Tax Planning for the couple:
In the year 2015 think of innovative ideas for tax planning for the couple and here are some of the important points which should be taken into consideration by you :-.
Tax Planning for your Children:
Three types of Children Tax Planning to be done:-.
- A) For Married children - Plan for creating a separate income-tax file for your daughter in law if not already done. Avoiding transactions which cause clubbing of income. Create a new HUF file for your married children so that a new tax entity can be created.
- (B) For major unmarried children- Take education loan if the Income-tax file is not yet created of major unmarried children who are students, think of creating a separate Income-tax File through gift. No clubbing of income will arise.
- (C) For minor children- Plan right now some funds for your minor children so that growth is high, tax is nil for long term perspective. The income of the minor child is clubbed with the income of the parents and only a deduction up to Rs. 1500 per annum is available. Hence, if you make a gift to your minor child, make the investment in such a manner that the income does not become taxable in the hands of the parents. Think of buying Mutual Fund and Direct investment in the name of the minor child in the stock Market so that at least after one year the income received becomes tax free. Also think of creating a Special Hundred Percent Welfare Trust for the minor child so that the income-tax file of your minor child can be started without attracting the clubbing provisions.
5. Benefits of Private Trust:A. Private Trust:
- Private Trust can be formed for a single member benefit or for a group of members benefit.
- For Tax Planning - Ideal for a minor child till he/she attains majority or finishes his/her higher studies or until her marriage
- Tip: For each child let there be one trust
- Caution: Care should be taken while drafting the clauses of the trust deed to include investment methods (take the help of a professional in that case)
- A trust can be unregistered (no mandatory provision for registration)
- Using the trust deed PAN can be applied for.
B. Private (Discretionary/Specified) Trust:
- Whether there will be any tax incidence in the hands of the beneficiaries of the trust either at the time of creation of the trust or when they receive any benefits under the trust either out of income or corpus.
- Where it is discretionary trust, definitely, the beneficiaries can escape the rigor of section 56(2)(vii) since unless and until any distribution, either of income or corpus, is made, there is no certainty for the beneficiary as to what they will get from the trust.

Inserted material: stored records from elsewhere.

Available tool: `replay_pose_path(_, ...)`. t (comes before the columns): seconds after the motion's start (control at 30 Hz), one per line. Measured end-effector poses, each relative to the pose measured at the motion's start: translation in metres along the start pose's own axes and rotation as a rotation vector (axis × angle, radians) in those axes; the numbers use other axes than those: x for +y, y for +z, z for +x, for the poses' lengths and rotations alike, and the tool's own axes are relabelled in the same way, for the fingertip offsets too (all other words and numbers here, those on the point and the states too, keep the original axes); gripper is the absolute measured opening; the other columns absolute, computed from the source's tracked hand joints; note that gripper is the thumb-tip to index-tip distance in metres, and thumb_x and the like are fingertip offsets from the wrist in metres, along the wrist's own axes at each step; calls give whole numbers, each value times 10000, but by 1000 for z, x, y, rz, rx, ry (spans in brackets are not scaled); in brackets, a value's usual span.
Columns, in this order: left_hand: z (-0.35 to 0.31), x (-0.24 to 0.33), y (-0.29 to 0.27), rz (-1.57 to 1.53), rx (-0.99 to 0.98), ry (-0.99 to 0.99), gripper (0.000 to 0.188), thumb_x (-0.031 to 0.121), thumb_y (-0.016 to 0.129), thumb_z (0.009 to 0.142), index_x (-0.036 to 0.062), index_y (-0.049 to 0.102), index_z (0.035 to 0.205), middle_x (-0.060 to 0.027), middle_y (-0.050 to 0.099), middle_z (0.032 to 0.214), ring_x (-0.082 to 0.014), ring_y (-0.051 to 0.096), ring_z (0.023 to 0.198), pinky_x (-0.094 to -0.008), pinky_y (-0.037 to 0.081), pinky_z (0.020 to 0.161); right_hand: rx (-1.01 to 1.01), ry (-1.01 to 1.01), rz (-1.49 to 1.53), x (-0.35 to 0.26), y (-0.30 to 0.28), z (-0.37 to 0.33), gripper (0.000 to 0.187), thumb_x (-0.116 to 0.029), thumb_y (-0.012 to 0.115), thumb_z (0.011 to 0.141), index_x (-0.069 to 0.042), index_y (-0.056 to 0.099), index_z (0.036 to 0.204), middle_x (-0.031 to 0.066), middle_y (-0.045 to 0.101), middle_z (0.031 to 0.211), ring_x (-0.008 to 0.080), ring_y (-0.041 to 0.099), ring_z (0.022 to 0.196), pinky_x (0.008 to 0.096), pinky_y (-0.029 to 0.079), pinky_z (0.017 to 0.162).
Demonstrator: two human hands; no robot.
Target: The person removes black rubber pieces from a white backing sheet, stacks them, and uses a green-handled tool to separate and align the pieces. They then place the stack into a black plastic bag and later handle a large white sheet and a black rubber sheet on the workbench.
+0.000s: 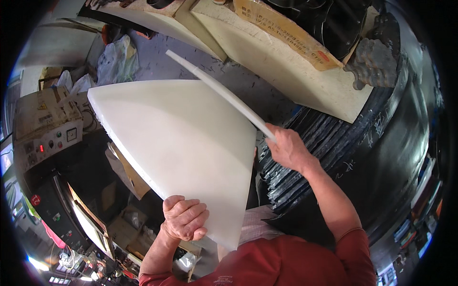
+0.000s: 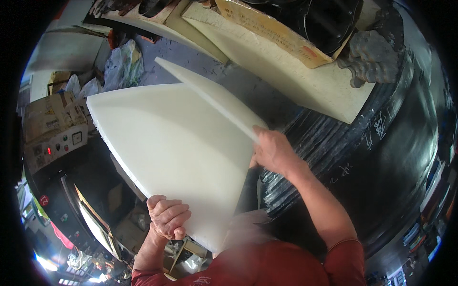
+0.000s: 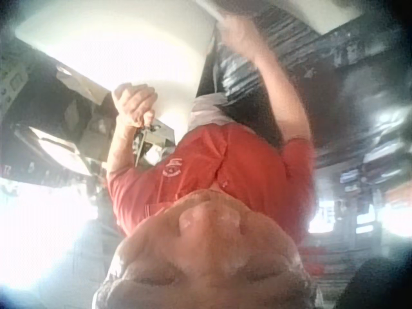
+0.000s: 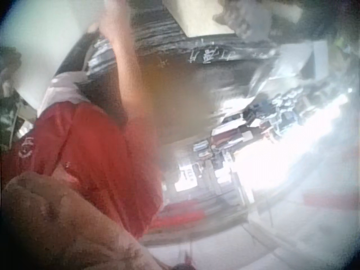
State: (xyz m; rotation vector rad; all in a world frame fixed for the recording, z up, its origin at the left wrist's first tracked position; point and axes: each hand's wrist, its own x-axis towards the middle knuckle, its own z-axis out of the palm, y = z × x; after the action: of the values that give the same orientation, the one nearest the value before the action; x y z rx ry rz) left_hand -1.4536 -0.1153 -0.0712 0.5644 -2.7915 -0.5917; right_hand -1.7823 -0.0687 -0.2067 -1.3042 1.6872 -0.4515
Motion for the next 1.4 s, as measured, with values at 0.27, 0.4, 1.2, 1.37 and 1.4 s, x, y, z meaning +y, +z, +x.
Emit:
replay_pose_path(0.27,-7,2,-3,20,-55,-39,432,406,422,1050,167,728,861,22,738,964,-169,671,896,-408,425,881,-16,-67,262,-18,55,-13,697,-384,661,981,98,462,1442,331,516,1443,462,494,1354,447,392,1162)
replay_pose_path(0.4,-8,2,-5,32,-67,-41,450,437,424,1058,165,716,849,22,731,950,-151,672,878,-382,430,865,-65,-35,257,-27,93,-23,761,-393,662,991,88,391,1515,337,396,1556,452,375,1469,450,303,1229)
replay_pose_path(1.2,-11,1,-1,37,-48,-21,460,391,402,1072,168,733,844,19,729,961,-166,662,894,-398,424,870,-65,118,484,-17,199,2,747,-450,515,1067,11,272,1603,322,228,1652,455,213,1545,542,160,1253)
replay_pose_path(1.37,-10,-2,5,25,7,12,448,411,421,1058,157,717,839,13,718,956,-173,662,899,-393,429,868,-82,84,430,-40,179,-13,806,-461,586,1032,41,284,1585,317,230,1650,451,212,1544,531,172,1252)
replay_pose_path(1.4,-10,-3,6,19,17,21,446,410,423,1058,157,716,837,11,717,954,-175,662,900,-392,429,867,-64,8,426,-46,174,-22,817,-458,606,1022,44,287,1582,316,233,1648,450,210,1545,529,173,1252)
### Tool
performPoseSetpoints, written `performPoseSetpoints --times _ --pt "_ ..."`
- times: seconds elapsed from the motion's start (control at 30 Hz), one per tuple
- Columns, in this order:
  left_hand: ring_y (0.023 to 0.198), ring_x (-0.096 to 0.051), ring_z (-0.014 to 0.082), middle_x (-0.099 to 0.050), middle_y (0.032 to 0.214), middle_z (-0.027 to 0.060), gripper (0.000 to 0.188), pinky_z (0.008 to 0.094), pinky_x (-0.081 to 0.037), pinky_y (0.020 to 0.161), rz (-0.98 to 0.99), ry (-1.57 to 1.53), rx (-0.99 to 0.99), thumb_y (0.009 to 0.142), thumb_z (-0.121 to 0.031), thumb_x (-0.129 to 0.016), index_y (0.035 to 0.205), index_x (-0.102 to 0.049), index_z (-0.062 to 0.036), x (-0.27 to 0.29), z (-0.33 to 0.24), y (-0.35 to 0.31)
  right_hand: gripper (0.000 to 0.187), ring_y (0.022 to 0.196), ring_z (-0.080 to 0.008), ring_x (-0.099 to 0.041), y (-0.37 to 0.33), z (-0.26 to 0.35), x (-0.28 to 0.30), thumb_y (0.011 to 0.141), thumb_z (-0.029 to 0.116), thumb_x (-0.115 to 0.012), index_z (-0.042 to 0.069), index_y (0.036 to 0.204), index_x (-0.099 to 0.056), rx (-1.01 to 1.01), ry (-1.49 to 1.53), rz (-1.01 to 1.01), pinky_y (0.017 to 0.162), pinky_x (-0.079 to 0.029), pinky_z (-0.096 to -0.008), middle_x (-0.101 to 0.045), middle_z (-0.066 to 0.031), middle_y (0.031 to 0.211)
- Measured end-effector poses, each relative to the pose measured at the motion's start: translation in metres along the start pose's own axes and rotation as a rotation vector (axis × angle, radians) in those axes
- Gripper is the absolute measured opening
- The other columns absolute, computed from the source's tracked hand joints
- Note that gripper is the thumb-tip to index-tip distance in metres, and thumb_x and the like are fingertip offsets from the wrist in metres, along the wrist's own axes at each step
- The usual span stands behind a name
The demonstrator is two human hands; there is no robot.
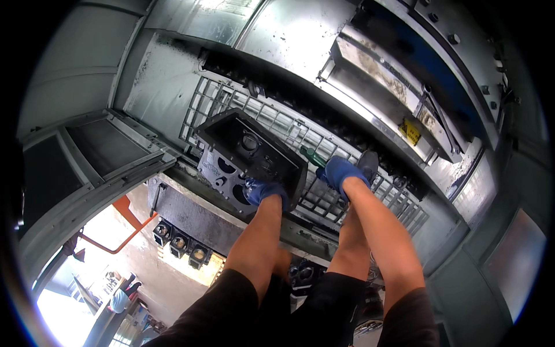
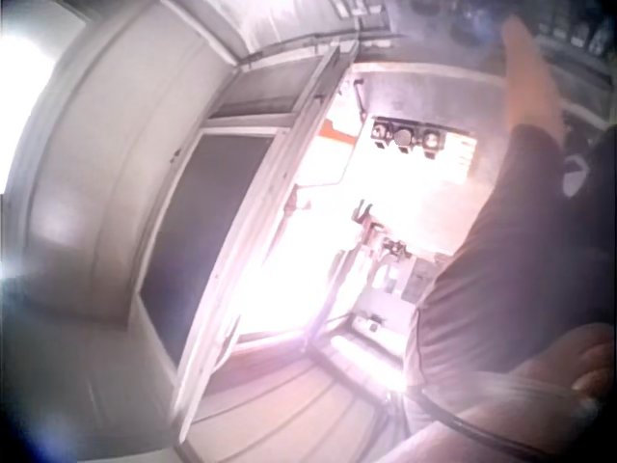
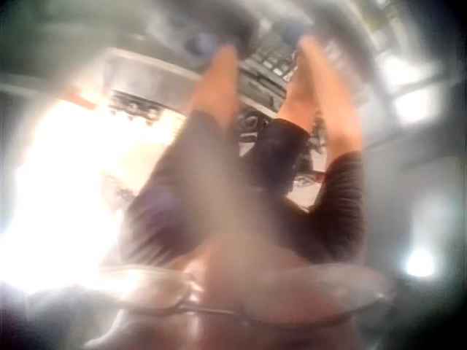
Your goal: The person lifts a large black metal housing from a pallet, carries it into a machining chamber, uses an air nozzle to clean the workpiece and the mounting surface, and then positions and bolts the housing onto the fixture.
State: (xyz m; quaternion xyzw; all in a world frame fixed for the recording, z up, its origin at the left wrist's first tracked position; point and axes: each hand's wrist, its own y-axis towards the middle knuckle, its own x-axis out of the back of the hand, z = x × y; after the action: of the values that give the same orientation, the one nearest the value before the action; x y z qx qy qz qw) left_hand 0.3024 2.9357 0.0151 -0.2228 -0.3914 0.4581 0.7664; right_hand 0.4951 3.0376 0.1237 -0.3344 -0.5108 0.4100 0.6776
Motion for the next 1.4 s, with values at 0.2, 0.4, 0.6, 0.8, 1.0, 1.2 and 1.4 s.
performPoseSetpoints --times 0.2,0.4,0.6,0.8,1.0,1.2,1.4 --pt "0.109 -0.056 0.0152 -0.058 0.120 0.0031 0.034 0.0268 -0.042 0.092 -0.060 -0.266 0.093 0.094 -0.027 -0.044 0.123 -0.054 -0.0137 -0.003 0.002 -0.002 0.047 0.091 -0.0384 -0.062 0.002 0.007 0.005 0.084 0.043 -0.058 -0.004 0.086 -0.066 -0.025 -0.007 -0.091 0.080 -0.048 -0.0406 -0.065 -0.0248 0.091" --pt "0.111 -0.055 0.0159 -0.057 0.122 0.0045 0.034 0.0272 -0.041 0.094 -0.002 -0.302 0.094 0.095 -0.025 -0.042 0.125 -0.053 -0.0129 0.010 0.006 -0.007 0.045 0.075 -0.0331 -0.064 0.025 0.011 -0.004 0.084 0.042 -0.059 -0.002 0.077 -0.065 0.002 0.034 -0.171 0.070 -0.048 -0.0394 -0.064 -0.0208 0.076" --pt "0.119 -0.050 0.0166 -0.052 0.130 0.0064 0.039 0.0269 -0.038 0.098 0.075 -0.248 0.103 0.096 -0.026 -0.038 0.131 -0.048 -0.0109 -0.015 -0.007 0.005 0.046 0.047 -0.0236 -0.053 0.044 0.027 0.005 0.083 0.040 -0.063 -0.002 0.064 -0.061 0.015 0.144 -0.158 0.049 -0.043 -0.0371 -0.056 -0.0120 0.054" --pt "0.119 -0.049 0.0191 -0.051 0.131 0.0083 0.039 0.0286 -0.038 0.099 0.111 -0.307 0.093 0.097 -0.025 -0.035 0.130 -0.049 -0.0082 0.013 0.007 -0.009 0.045 0.045 -0.0241 -0.052 0.047 0.053 0.030 0.084 0.040 -0.062 -0.001 0.066 -0.062 0.052 0.122 -0.183 0.049 -0.043 -0.0366 -0.054 -0.0130 0.053" --pt "0.118 -0.050 0.0194 -0.052 0.130 0.0093 0.039 0.0291 -0.038 0.099 -0.030 -0.345 0.138 0.098 -0.027 -0.034 0.128 -0.050 -0.0071 -0.016 -0.006 0.006 0.040 0.047 -0.0210 -0.053 0.072 0.055 0.017 0.083 0.036 -0.064 -0.001 0.067 -0.062 0.049 0.152 -0.170 0.048 -0.041 -0.0345 -0.056 -0.0098 0.055" --pt "0.117 -0.050 0.0209 -0.052 0.129 0.0099 0.040 0.0301 -0.038 0.099 -0.015 -0.366 0.099 0.098 -0.029 -0.034 0.127 -0.051 -0.0073 0.002 0.001 -0.003 0.036 0.044 -0.0163 -0.049 0.064 0.053 0.017 0.084 0.033 -0.062 0.001 0.068 -0.062 0.029 0.158 -0.165 0.044 -0.038 -0.0336 -0.056 -0.0078 0.055" --pt "0.118 -0.050 0.0198 -0.052 0.129 0.0081 0.041 0.0296 -0.037 0.099 -0.057 -0.294 0.104 0.097 -0.032 -0.036 0.128 -0.051 -0.0095 -0.007 0.001 0.001 0.031 0.042 -0.0166 -0.045 0.056 0.057 0.040 0.088 0.026 -0.056 0.003 0.070 -0.064 -0.076 0.464 0.015 0.043 -0.036 -0.0338 -0.058 -0.0064 0.058"
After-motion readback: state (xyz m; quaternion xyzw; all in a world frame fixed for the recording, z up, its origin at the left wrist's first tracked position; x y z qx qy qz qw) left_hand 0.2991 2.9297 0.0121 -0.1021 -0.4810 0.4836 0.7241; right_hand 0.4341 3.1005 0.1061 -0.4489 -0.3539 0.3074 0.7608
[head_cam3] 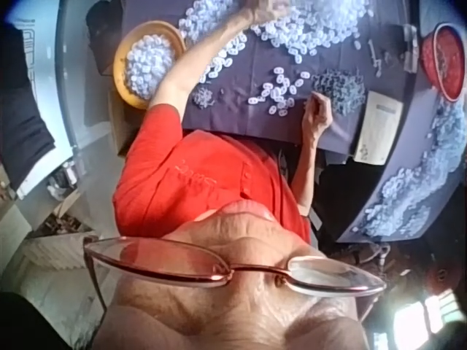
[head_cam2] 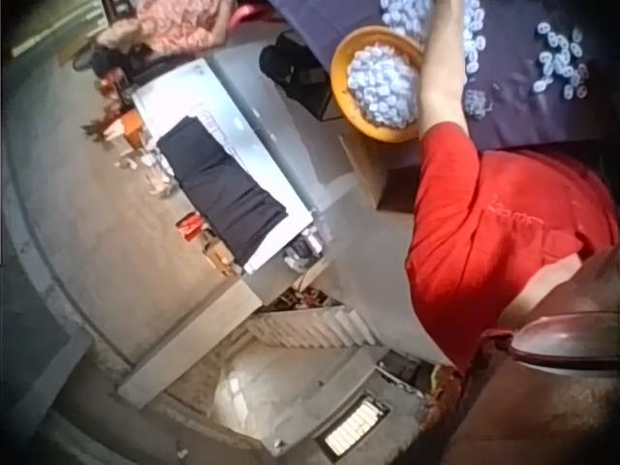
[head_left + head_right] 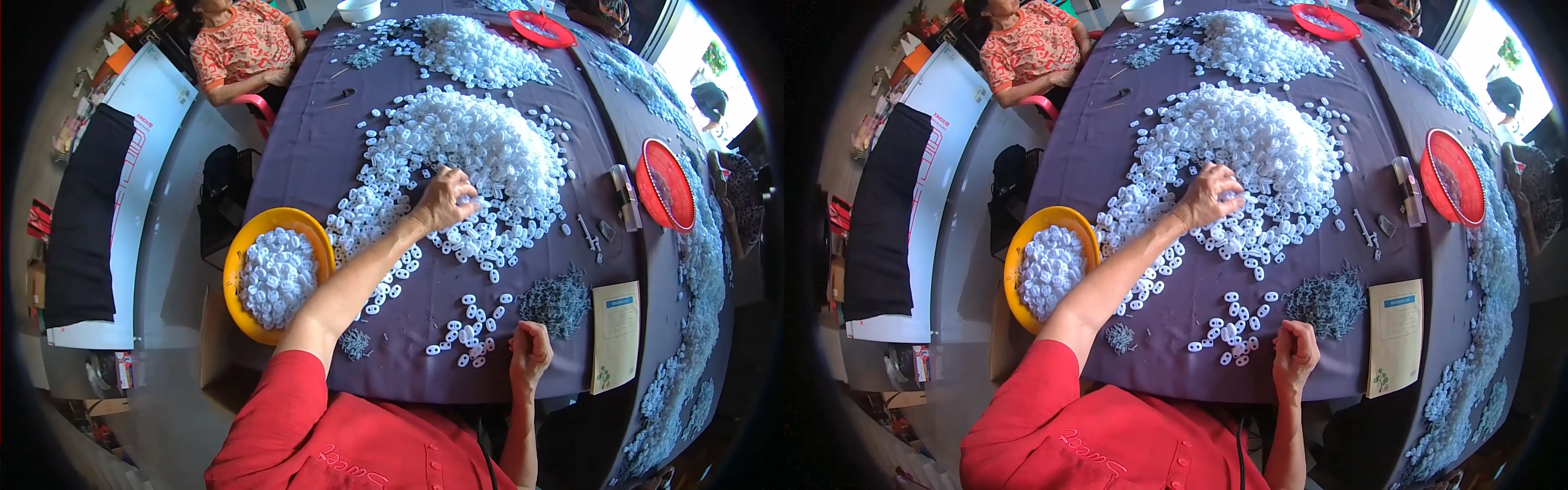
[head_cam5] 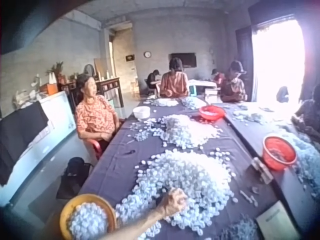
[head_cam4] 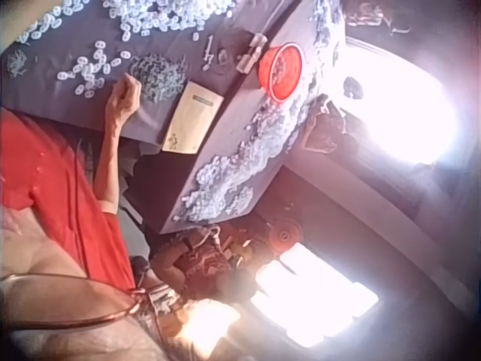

C. On distribution from Private trust:
- On the other hand, when any money/property is distributed from the trust to the beneficiaries either by way of distribution of income or corpus and whether such distribution takes place during the subsistence of the trust or at the time of its dissolution, even then, the beneficiaries cannot be subjected to tax on the amount/assets received on distribution since they are already entitled to the same as per the trust deed.
6. Tax Planning - HUF
- Hindu Undivided Family can also claim basic tax exemption of Rs: 2000,000. [plus Investment Planning eligible for further deduction u/s 80C]
- HUF is not a created entity. Only its existence has to be proved.
- Individual Minors (below the age of 18) can also claim basic tax exemption of Rs: 2,00,000 (for boys and girls)
- Caution:Minors income generally is clubbed into the hands of the parent whose income is greater. Care should be taken to make their income to accrue in the name of a private trust (where the beneficiary is the minor child).
7. How Mom and Dad can cut your Tax:
- Invest in their name if they are in a lower tax bracket: Every adult enjoys a basic tax exemption limit. For senior citizens (above 60 years), the basic exemption limit is Rs: 2.5 lakh a year.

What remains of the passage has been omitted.